Table of Contents

Chaussette

To improve my skills in mastering the symbolic execution framework, I tried to solve this challenge with as many means as possible.

I skipped the first reversing part which is not the interest here.

Introduction about the challenge

The goal of the challenge is to solve a lot of “puzzle”, which consist of a entry of arguments (RDI and RSI (System V ABI x86_64 calling convention)).

overview

The goal is to find input when RAX==0 at the end of the shellcode.

Using the miasm Symbolic Execution Engine

The “classic” way is to go through the intermediate representation of the shellcode, then to symbolize the elements of the intermediate representation, (we apply an “ir lifting”), we then try to resolve the expression associated with RAX to find the unknowns (in our case RDI and RSI), then, print them all.

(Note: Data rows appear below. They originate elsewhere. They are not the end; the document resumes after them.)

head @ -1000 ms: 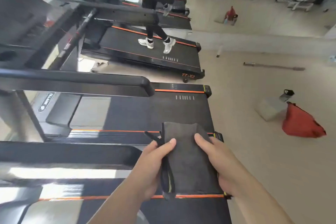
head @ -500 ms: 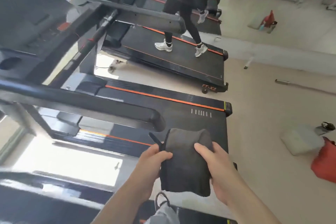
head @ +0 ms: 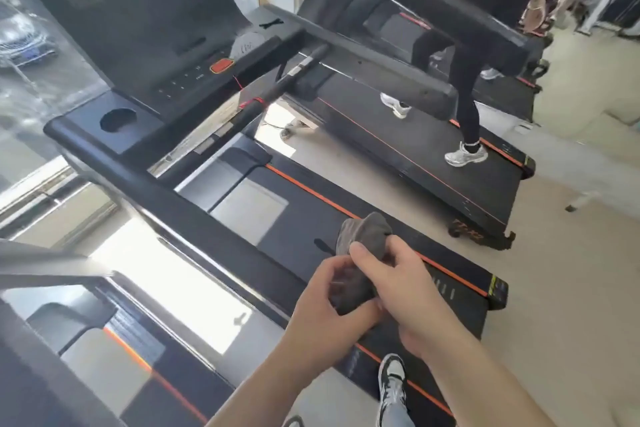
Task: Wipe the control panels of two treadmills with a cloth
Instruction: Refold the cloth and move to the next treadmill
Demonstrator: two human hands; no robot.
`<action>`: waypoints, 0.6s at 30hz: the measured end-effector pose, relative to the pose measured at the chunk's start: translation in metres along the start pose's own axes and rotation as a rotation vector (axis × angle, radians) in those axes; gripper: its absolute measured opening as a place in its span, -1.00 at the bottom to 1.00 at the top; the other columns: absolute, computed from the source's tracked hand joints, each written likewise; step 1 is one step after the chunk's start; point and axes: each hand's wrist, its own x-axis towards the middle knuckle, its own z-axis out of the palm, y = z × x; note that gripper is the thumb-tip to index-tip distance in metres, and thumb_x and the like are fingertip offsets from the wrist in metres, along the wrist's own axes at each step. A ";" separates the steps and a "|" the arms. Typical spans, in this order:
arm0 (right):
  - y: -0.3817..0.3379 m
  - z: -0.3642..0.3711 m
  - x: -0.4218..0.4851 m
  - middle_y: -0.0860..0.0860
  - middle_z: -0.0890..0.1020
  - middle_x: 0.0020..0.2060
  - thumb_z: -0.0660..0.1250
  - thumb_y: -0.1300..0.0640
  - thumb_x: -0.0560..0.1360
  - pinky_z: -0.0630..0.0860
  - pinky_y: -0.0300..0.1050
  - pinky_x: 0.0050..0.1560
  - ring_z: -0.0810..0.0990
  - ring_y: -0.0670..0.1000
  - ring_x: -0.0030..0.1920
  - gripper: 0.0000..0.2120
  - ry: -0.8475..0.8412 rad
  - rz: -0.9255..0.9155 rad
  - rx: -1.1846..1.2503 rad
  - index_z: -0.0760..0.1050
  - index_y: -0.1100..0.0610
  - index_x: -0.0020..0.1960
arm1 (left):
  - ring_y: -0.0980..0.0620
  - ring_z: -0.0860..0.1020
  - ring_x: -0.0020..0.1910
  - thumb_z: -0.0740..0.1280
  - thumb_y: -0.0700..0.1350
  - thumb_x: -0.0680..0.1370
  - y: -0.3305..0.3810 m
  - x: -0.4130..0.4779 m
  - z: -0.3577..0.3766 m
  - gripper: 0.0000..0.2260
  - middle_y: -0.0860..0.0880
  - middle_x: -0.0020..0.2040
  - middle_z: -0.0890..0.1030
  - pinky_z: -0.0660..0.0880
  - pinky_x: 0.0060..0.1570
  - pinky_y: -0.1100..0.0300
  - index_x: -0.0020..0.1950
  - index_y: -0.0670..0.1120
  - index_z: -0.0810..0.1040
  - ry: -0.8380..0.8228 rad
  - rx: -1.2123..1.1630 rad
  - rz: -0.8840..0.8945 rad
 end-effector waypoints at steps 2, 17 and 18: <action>-0.018 -0.009 0.026 0.17 0.72 -0.08 0.47 -0.06 0.55 0.73 0.22 -0.07 0.74 0.06 -0.16 -0.70 -0.071 0.018 -0.076 0.58 0.19 0.01 | 0.11 0.71 -0.03 0.50 -0.28 0.53 0.008 0.022 0.009 -0.56 0.09 0.02 0.74 0.61 -0.15 0.28 0.31 0.08 0.53 0.008 -0.078 -0.010; -0.124 -0.070 0.223 -0.21 0.72 -0.16 0.34 -0.09 0.62 0.52 -0.21 -0.07 0.64 -0.22 -0.14 -0.83 -0.520 -0.127 -0.456 0.70 -0.12 -0.02 | -0.18 0.74 0.07 0.35 -0.14 0.63 0.077 0.184 0.041 -0.73 -0.26 0.18 0.72 0.69 -0.09 0.03 0.28 -0.22 0.65 0.482 -0.848 -0.144; -0.130 -0.061 0.234 -0.22 0.72 -0.16 0.36 -0.10 0.61 0.50 -0.22 -0.06 0.65 -0.24 -0.14 -0.85 -0.548 -0.145 -0.472 0.70 -0.15 -0.03 | -0.17 0.75 0.04 0.36 -0.13 0.63 0.082 0.194 0.035 -0.73 -0.24 0.17 0.73 0.69 -0.10 0.02 0.27 -0.20 0.65 0.516 -0.890 -0.140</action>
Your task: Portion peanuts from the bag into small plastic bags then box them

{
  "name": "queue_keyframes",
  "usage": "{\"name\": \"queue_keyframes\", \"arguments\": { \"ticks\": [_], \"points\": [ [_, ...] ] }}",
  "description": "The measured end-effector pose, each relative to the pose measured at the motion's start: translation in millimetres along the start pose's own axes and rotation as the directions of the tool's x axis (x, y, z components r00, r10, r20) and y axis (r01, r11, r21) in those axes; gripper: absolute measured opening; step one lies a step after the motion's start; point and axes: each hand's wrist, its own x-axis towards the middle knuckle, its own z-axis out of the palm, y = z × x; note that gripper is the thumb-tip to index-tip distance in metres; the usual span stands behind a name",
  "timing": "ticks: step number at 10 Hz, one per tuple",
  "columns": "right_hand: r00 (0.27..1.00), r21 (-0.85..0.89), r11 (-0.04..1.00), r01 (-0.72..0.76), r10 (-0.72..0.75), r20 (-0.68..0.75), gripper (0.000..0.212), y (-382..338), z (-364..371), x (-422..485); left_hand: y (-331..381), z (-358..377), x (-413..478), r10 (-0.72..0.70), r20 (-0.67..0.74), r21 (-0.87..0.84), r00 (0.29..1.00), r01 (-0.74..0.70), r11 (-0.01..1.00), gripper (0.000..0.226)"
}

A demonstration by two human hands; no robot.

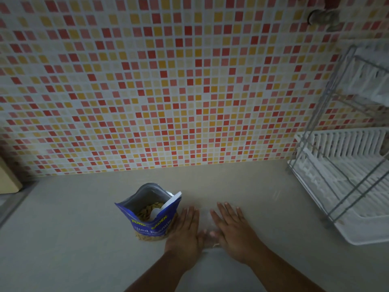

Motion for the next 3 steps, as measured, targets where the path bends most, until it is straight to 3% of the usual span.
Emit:
{"name": "queue_keyframes", "arguments": {
  "ticks": [1, 2, 3],
  "points": [
    [1.000, -0.018, 1.000, -0.013, 0.014, 0.014, 0.067, -0.6, -12.0, -0.6, -1.6, -8.8, -1.8, -0.022, 0.034, -0.026, 0.999, 0.023, 0.999, 0.063],
    [0.999, -0.051, 0.999, -0.001, -0.002, -0.053, 0.067, 0.6, -26.1, 1.8, 0.7, -19.7, -2.1, 0.009, -0.050, -0.024, 0.999, -0.010, 1.000, 0.058],
    [0.972, -0.062, 0.996, -0.059, 0.043, -0.233, 0.070, -2.7, -52.1, 5.3, 12.1, -41.4, -6.7, -0.032, -0.189, -0.039, 0.982, 0.025, 0.999, 0.063]
  ]
}}
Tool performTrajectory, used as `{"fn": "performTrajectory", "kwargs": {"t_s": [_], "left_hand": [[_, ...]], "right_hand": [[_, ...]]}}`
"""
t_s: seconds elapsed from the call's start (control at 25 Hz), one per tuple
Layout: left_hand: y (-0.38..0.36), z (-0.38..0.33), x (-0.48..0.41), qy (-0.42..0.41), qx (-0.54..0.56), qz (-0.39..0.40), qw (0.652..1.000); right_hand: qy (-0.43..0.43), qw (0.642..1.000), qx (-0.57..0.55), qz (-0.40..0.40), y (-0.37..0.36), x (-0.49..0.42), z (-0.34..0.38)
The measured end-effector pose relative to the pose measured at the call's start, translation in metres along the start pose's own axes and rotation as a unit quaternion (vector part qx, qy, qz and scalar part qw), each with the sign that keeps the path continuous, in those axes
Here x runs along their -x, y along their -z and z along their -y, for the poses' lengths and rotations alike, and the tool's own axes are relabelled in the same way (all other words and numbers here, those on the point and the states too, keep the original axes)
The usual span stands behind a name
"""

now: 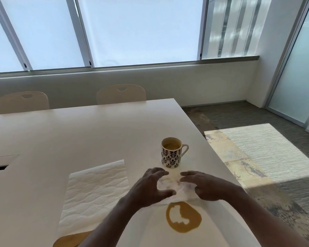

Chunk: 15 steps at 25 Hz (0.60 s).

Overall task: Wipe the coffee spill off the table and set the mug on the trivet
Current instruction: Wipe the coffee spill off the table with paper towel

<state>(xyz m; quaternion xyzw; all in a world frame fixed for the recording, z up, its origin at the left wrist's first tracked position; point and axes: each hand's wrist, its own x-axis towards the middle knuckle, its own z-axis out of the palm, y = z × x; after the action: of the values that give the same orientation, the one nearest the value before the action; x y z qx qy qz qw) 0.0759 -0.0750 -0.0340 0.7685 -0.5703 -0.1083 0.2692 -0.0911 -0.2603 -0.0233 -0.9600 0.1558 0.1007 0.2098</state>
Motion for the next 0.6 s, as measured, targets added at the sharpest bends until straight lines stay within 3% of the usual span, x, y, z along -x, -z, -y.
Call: {"fn": "performTrajectory", "kwargs": {"t_s": [0.08, 0.16, 0.36, 0.6], "left_hand": [[0.001, 0.006, 0.015, 0.022, -0.032, 0.106, 0.994], [0.001, 0.008, 0.023, 0.016, -0.068, 0.133, 0.989], [-0.003, -0.011, 0.036, -0.033, -0.063, 0.031, 0.997], [-0.009, -0.018, 0.076, -0.065, -0.043, 0.038, 0.996]], "right_hand": [[-0.007, 0.998, 0.033, 0.054, -0.001, 0.006, -0.002], [0.008, 0.998, 0.055, 0.042, -0.001, 0.010, -0.001], [0.059, 0.990, 0.060, -0.110, -0.011, 0.022, 0.009], [0.079, 0.988, 0.024, -0.133, -0.028, 0.061, 0.015]]}}
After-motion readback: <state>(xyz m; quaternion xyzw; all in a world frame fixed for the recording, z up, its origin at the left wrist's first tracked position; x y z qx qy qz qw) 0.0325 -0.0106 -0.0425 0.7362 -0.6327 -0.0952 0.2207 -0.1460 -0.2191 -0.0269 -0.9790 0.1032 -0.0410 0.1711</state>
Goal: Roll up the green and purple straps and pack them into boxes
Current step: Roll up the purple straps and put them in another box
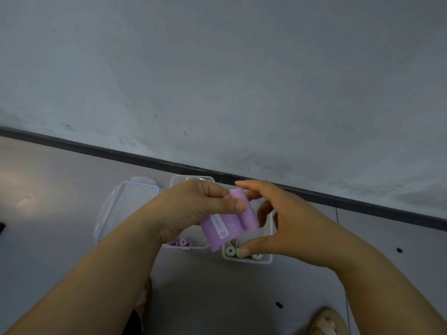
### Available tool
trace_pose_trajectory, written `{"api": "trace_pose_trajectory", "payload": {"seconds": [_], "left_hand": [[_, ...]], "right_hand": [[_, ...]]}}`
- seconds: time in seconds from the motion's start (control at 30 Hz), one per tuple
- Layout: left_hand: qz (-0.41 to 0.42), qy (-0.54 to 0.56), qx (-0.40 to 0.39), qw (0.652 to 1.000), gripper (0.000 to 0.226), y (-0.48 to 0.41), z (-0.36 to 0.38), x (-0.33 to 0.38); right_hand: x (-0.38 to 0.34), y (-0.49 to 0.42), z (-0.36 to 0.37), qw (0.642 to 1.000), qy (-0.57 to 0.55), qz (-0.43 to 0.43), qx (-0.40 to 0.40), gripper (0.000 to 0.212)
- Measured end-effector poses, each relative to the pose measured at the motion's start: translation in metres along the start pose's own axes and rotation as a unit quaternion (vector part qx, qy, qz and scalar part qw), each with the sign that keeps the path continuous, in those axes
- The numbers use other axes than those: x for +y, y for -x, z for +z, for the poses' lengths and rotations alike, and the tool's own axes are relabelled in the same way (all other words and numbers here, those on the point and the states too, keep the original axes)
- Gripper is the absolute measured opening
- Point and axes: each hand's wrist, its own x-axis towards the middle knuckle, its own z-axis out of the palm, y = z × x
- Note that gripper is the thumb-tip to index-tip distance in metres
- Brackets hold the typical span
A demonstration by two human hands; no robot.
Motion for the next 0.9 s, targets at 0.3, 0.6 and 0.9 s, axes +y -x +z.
{"api": "trace_pose_trajectory", "payload": {"seconds": [0.3,0.6,0.9], "left_hand": [[0.053,0.21,0.054,0.975,0.038,-0.006,0.004,0.002],[0.08,0.224,0.098,0.966,0.037,-0.008,0.011,0.003],[0.095,0.193,0.107,0.971,0.041,-0.009,0.013,0.003]], "right_hand": [[-0.007,-0.005,-0.001,0.954,-0.207,0.118,0.183,0.046],[-0.014,-0.013,0.004,0.931,-0.24,0.172,0.216,0.051],[-0.015,-0.014,0.003,0.922,-0.258,0.16,0.24,0.05]]}}
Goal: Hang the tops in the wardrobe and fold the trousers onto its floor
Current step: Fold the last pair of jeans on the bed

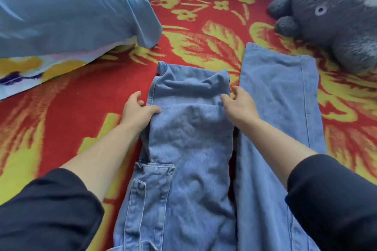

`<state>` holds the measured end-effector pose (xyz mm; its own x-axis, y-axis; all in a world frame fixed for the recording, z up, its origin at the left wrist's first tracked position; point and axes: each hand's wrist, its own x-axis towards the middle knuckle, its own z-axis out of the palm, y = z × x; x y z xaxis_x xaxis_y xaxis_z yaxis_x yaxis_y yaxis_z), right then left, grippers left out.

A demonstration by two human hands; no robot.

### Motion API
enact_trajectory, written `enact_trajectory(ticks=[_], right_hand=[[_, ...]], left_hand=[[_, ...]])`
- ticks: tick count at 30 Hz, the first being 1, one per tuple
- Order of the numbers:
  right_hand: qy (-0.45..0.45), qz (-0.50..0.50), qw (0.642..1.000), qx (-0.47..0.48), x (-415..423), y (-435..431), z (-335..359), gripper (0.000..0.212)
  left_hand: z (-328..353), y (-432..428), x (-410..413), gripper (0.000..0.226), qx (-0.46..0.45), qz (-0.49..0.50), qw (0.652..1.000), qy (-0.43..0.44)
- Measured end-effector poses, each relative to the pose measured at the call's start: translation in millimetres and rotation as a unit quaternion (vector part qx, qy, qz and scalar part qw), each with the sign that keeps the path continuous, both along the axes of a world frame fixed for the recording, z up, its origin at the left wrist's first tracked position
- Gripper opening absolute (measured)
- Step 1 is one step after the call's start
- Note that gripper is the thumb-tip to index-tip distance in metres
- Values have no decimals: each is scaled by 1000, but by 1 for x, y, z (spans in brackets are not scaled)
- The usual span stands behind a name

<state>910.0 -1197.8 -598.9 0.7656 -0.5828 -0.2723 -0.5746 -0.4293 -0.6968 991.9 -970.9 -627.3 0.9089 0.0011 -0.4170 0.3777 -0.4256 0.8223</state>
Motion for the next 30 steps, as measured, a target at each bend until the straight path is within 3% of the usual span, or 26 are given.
enact_trajectory(ticks=[3,4,6,8,9,12,15,18,20,21,23,25,26,30], right_hand=[[49,34,998,37,22,-8,-12,56],[60,43,996,54,25,-9,-17,62],[51,38,993,104,29,-10,-25,59],[14,-15,988,155,34,-16,-25,25],[6,-44,987,156,38,-20,-19,19],[25,-42,998,50,53,-37,4,36],[-58,-25,998,21,78,-48,43,40],[-141,5,989,-36,98,-52,80,31],[-175,22,984,-17,106,-56,90,18],[-173,24,985,5,108,-58,91,35],[-109,9,994,33,103,-62,78,73],[3,-22,1000,-12,91,-64,50,83],[52,-21,997,-49,80,-63,34,81],[128,121,970,-165,23,-47,-23,66]], left_hand=[[-1,-11,16,104,37,-80,996,28],[-3,-14,21,97,51,-100,993,36],[-3,-20,27,61,20,-113,992,50],[2,-29,33,32,-3,-81,996,37],[5,-33,39,26,24,-68,997,13],[23,-43,58,25,122,-44,988,-78],[64,-58,79,6,28,-19,994,-103],[97,-67,96,12,2,13,986,-167],[100,-70,103,13,-16,23,982,-186],[96,-71,102,13,-42,21,984,-170],[74,-71,98,52,-70,-4,992,-108],[47,-69,85,91,17,-91,992,-84],[32,-69,73,97,60,-160,981,-88],[-30,-68,20,77,282,-395,864,-134]])
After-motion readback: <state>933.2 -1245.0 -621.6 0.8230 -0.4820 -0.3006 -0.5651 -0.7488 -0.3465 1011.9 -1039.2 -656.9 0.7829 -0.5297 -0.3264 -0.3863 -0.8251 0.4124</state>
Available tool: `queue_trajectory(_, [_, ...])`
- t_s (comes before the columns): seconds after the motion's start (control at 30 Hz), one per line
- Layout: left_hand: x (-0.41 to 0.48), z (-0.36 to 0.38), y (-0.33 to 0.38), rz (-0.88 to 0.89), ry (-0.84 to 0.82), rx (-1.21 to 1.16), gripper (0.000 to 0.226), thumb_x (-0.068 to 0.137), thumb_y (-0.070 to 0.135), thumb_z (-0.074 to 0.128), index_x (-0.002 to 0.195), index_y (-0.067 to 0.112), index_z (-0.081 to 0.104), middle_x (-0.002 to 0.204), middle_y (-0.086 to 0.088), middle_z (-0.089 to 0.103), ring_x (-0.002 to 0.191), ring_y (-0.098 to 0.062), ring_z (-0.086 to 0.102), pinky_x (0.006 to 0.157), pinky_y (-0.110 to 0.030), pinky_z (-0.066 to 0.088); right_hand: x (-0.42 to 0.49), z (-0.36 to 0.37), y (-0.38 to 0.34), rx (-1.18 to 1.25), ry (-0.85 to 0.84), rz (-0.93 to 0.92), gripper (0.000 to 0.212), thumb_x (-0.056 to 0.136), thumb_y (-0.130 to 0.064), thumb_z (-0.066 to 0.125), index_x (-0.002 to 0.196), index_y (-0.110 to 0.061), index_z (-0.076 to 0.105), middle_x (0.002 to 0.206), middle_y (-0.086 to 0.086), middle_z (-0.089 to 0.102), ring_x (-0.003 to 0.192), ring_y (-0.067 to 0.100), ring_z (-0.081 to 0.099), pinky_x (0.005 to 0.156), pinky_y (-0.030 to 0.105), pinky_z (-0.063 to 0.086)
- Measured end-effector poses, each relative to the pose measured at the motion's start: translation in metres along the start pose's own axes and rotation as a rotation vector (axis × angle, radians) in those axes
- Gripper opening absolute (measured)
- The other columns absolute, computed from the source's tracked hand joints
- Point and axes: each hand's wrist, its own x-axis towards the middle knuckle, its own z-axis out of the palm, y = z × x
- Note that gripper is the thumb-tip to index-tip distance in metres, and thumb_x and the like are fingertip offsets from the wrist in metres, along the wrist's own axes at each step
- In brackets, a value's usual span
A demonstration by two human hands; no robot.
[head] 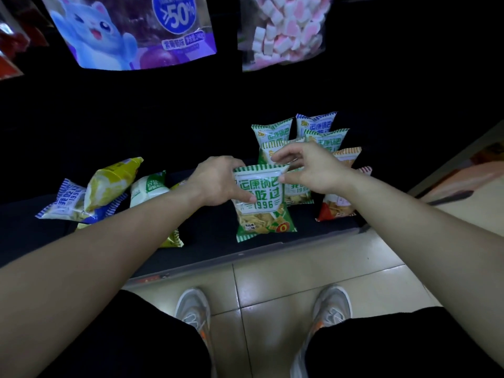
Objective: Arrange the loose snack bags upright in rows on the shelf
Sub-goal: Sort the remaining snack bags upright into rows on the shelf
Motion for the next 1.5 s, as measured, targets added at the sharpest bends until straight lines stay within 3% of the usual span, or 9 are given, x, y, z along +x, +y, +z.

from miasm.analysis.machine import Machine
from miasm.core.locationdb import LocationDB
from miasm.analysis.binary import Container
from miasm.expression.expression import *
from miasm.ir.symbexec import SymbolicExecutionEngine
from miasm.ir.translators.z3_ir import TranslatorZ3
from miasm.analysis.simplifier import *
from z3 import *


def solve_shellcode(shellcode, startaddr):
    loc_db = LocationDB()

    container = Container.from_string(shellcode, loc_db)
    machine = Machine('x86_64')
    lifter = machine.lifter(loc_db)
    dis_engine = machine.dis_engine(container.bin_stream, loc_db=loc_db)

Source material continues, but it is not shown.